This is a guest post from Sylvie of Gourmande in the Kitchen. Welcome, Sylvie!
The fresh grassiness of a sprinkle of chopped chives over soup, the robust earthy flavor of fresh thyme leaves on roasted vegetables, and the heady aroma of just-picked mint in your tea are just a few of the reasons it’s easy to fall in love with cooking with fresh herbs.
Fresh herbs offer us good looks, great flavor, and intoxicating scents. Luckily, these rewards aren’t limited to those of us with a garden; just a few pots indoors can supply you with a variety of flavor-enhancing culinary herbs all year long.
Cultivating an extensive herb garden is wonderful if you have a yard, but many people don’t have access to an outdoor space. Fortunately, it’s not hard to grow the same herbs indoors, even in a small space.
If you’re a novice gardener or don’t have much of a green thumb, growing an indoor culinary herb garden is an easy place to start. Most herbs are sun worshipers, so all you need to get started is a nice, sunny place in your house for them to call home.
ALL photos by Sylvie.
Commonly used herbs
Each herb has a different aroma and taste. Choose ones you use the most often in your cooking.
Rosemary is an evergreen herb that is generally found in warm climates, but that will do well inside in containers in colder areas. It has a strong aroma and flavor and is generally used in Mediterranean cuisine.
Basil is a member of the mint family. The most popular kind of basil used in Italian cooking is sweet basil, but another widely-known type is Thai basil.
Chives are a member of the onion family. They grow in clumps like grass, producing hollow, thin leaves. Another popular variety is garlic chives. Both varieties have a mild flavor that is great with eggs or on top of baked potatoes.
Oregano is another Mediterranean herb with a strong flavor; it’s a favorite in Greek and Mexican cuisine. Another herb with a similar flavor profile is Marjoram.

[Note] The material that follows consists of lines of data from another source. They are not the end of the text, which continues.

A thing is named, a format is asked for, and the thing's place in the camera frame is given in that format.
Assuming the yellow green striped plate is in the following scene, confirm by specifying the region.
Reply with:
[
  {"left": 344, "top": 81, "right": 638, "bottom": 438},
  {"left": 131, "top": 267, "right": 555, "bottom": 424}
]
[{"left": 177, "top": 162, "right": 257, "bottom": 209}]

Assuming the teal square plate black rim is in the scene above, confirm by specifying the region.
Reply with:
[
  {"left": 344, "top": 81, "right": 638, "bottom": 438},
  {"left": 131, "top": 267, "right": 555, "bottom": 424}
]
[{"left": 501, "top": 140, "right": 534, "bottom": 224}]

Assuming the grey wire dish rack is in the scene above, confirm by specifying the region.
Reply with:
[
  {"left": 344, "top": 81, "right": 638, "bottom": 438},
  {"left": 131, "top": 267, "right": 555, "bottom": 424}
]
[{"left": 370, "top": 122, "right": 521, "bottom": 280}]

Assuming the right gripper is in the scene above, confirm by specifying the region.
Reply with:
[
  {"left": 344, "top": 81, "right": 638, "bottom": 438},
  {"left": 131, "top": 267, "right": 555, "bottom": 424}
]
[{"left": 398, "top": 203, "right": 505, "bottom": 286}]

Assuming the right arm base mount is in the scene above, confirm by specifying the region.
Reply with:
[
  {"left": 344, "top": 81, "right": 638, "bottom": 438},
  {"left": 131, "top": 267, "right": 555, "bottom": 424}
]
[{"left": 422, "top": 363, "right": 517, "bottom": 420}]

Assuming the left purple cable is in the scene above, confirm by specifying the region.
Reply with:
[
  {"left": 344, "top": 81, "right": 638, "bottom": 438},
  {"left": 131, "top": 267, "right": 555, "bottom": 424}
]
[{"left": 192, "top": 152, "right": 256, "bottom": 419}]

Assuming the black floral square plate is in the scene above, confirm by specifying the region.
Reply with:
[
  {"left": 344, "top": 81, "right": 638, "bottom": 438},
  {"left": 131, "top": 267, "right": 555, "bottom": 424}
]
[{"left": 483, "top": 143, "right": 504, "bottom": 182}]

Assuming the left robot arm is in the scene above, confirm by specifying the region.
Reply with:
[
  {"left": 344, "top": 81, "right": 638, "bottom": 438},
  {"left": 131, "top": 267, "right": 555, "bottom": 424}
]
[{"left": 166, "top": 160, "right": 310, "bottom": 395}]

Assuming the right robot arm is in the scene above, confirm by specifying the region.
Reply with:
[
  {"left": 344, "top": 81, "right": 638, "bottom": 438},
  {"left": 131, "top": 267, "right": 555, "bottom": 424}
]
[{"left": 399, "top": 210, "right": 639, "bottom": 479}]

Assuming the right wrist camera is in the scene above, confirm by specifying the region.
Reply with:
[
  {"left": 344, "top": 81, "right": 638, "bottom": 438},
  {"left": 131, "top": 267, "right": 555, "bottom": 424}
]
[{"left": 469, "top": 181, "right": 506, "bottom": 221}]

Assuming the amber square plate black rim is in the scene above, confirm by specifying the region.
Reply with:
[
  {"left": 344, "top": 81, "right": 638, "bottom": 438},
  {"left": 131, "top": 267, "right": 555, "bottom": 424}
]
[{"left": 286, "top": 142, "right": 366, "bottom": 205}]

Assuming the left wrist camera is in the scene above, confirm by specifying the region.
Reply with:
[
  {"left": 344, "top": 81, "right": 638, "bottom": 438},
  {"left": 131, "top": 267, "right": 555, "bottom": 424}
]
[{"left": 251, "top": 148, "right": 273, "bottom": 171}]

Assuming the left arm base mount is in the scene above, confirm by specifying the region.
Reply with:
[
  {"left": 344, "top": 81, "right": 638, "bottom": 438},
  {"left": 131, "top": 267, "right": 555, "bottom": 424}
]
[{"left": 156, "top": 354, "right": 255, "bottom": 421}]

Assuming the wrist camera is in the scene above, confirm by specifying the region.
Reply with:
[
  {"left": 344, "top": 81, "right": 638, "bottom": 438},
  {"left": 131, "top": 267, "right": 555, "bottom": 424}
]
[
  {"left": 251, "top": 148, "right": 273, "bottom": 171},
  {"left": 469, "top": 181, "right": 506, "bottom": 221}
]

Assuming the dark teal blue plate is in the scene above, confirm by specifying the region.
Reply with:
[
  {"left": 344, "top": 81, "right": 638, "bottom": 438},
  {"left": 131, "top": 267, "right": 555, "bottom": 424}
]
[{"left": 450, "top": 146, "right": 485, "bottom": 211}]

Thyme has woody stems with small intensely aromatic green leaves. It is a classic addition to French cuisine and pairs well with numerous vegetables, meats and egg dishes.
Parsley comes in two main varieties: curled leaf and Italian. The Italian variety is milder and most often used in cooking. It adds freshness to a dish.
Sage is a beautiful herb, with a soft grayish green color. Like oregano and rosemary, it’s another strong herb that should be used sparingly.
Mint comes in two main varieties: spearmint and peppermint. Peppermint is the stronger of the two and is the mint of choice for medicinal purposes like soothing upset stomachs. While spearmint is milder in flavor, either can be used for cooking purposes.
Caring for Your Herbs
Choose a container large enough to accommodate growth and make sure it has ample drainage holes. Also make sure to buy a tray for underneath your pot, to collect and drain off excess water.
- Start with a high quality organic potting soil (one that is appropriate for vegetables) and a few of your favorite herbs.
- Fill the pot with soil about three quarters of the way up.
- Moisten the soil lightly with water until moist but not wet.
- Remove the herbs from their containers, loosening the soil at the root base, taking care not to damage the roots.
- Evenly space the herbs in the pot and fill with enough potting soil to cover to the top of the root ball.
- Pat the soil down lightly and water well when finished.
TIP: Mint grows like a weed and can easily overtake and crowd out other herbs, so it’s best planted in its own container.
Light is the most important element in growing indoor herbs. Find a spot in your house that gets at least 6 to 8 hours of light per day. If you find your herbs are growing long stems but few leaves, then they are probably not getting enough light and are stretching to find it.
TIP: Regularly rotate the orientation of your pots with respect to the source of sunlight so that they don’t lean in one direction.
Water each herb according to its individual needs. To test whether your herbs need watering, insert one finger up to the knuckle into the soil to test for dryness. If the soil is dry, water the herbs. Make a habit of testing the soil before you water your herbs to prevent overwatering.
Good drainage is also important; don’t let water accumulate at the bottom of the pot. Water thoroughly, then let drain completely to avoid water logging the roots. Leaves turning yellow are one of the first signs of overwatering.
TIP: Plant herbs with similar watering requirements together. Rosemary, for example, prefer to remain on the dry side while basil needs to be watered frequently.
Regular clipping will promote further growth. Even young plants need to be clipped regularly to encourage them to branch out and become fuller, but don’t cut more than a third off.
If your herbs start flowering, they are not being clipped regularly enough. Cut off the blooms and clip back down to one third.
Growing your own herbs indoors can be a rewarding experience that doesn’t require a lot of experience or effort to be successful. Their beauty and aroma are sure to inspire your cooking creativity.
What are some of your favorite herbs?